- YOUR GOAL: Using the data below, gather each line that includes the word "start".
+ + +
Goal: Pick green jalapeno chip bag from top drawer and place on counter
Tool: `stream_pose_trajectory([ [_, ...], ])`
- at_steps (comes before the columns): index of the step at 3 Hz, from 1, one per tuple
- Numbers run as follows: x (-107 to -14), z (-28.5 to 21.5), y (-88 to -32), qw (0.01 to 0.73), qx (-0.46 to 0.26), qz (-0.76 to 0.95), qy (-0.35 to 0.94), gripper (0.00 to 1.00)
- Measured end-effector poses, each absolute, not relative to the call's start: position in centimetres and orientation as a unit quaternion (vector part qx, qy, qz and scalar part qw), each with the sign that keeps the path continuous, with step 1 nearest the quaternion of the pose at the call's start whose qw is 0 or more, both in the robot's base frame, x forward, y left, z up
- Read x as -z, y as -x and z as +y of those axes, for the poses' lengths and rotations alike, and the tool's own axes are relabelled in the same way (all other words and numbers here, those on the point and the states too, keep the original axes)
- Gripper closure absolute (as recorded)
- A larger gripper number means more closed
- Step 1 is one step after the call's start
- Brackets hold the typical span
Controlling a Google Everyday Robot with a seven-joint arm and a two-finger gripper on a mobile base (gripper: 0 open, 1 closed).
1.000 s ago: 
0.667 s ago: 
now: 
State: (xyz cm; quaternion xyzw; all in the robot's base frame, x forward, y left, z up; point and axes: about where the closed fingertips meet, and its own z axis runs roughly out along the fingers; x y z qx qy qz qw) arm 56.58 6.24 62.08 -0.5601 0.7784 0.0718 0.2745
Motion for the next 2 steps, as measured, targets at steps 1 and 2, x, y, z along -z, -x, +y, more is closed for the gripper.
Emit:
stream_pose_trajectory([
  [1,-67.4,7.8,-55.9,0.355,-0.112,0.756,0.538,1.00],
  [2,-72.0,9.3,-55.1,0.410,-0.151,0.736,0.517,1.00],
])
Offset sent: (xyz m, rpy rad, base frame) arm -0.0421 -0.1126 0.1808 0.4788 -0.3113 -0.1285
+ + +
- RESPONSE TO THIS EXERCISE:
- Measured end-effector poses, each absolute, not relative to the call's start: position in centimetres and orientation as a unit quaternion (vector part qx, qy, qz and scalar part qw), each with the sign that keeps the path continuous, with step 1 nearest the quaternion of the pose at the call's start whose qw is 0 or more, both in the robot's base frame, x forward, y left, z up
- Step 1 is one step after the call's start

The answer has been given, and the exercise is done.